• **EXERCISE**
From the records, report how many lines hold the word "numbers", with the number as the sole reply.

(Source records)

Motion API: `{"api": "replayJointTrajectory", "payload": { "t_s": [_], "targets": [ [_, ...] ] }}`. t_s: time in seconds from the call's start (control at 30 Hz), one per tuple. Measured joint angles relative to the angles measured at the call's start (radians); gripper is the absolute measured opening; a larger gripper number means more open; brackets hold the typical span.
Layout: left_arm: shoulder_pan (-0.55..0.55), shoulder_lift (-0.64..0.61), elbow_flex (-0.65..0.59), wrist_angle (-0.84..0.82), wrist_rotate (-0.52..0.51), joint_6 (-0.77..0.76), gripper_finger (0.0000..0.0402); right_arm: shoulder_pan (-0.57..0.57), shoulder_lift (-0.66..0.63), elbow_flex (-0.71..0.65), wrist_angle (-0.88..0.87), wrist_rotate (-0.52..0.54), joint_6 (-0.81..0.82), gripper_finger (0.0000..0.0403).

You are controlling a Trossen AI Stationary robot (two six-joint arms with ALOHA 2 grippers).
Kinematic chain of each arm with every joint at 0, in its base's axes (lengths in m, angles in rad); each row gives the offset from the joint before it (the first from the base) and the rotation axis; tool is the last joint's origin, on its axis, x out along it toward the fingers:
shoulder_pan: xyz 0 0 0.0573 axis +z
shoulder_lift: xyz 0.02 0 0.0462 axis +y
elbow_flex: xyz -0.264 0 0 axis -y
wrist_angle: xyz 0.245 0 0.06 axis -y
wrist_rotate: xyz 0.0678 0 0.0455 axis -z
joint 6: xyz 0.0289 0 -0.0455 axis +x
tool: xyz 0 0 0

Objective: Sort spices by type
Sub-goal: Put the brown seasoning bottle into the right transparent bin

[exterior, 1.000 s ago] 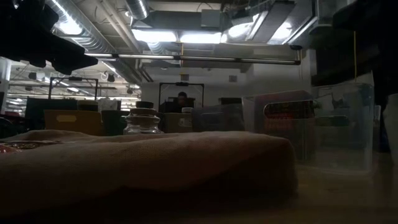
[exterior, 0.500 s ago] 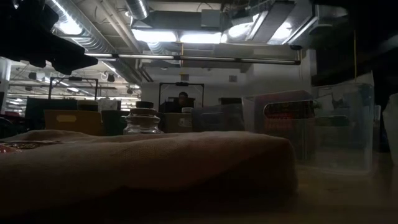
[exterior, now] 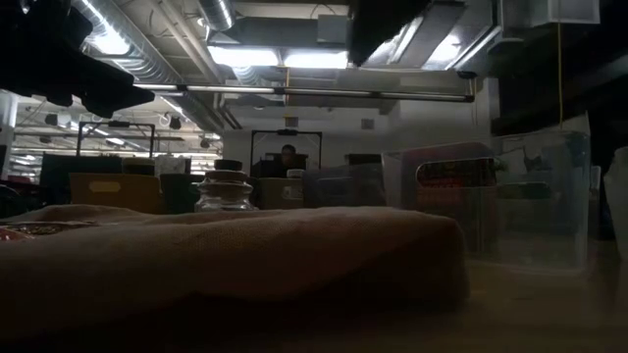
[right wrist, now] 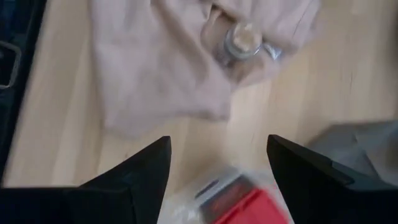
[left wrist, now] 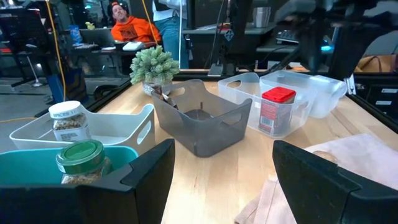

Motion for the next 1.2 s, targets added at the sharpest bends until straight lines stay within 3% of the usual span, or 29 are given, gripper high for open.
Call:
{"api": "replayJointTrajectory", "payload": {
  "t_s": [0.33,0.57,1.2],
  "targets": [
    [0.000,0.003,0.000,0.001,0.000,0.000,0.0255,-0.133,0.120,-0.006,0.296,-0.129,-0.248,0.0266],
    [0.000,0.003,0.000,0.000,0.000,0.000,0.0255,-0.171,0.207,-0.006,0.396,-0.242,-0.275,0.0266],
    [0.000,0.003,0.000,0.001,0.000,0.000,0.0255,-0.182,0.294,-0.008,0.439,-0.213,-0.310,0.0266]
  ]
}}
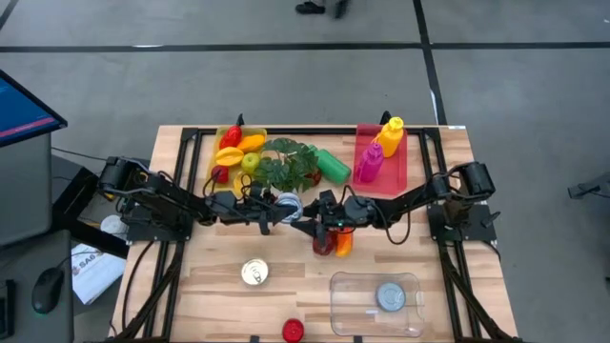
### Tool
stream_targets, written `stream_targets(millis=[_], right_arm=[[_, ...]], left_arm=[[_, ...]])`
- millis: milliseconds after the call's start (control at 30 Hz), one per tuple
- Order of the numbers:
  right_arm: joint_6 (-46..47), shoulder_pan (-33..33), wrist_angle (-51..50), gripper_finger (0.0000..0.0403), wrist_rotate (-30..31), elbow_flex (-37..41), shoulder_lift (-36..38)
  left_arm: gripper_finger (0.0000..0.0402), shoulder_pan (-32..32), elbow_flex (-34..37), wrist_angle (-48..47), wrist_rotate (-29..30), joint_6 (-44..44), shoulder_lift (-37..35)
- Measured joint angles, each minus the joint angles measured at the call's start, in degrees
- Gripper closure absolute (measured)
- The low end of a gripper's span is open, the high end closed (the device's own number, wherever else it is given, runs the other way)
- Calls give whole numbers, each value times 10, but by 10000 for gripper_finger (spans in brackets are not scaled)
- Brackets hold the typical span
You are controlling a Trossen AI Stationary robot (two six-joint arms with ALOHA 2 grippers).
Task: Pick & Place Food Item
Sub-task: Put the red tuna can into the transparent bin
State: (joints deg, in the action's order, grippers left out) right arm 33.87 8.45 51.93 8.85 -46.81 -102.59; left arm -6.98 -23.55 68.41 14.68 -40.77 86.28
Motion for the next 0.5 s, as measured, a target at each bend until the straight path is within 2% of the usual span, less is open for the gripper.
stream_targets(millis=[133,367,500], right_arm=[[0,0,5,182,1,0,0],[6,0,7,236,0,0,0],[8,0,8,245,-2,0,0]], left_arm=[[284,0,0,2,0,0,0],[284,0,0,3,-6,6,0],[283,-1,0,3,-25,13,0]])
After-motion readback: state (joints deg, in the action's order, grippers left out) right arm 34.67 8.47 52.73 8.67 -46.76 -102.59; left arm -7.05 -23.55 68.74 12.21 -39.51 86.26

• **ANSWER SPACE**
2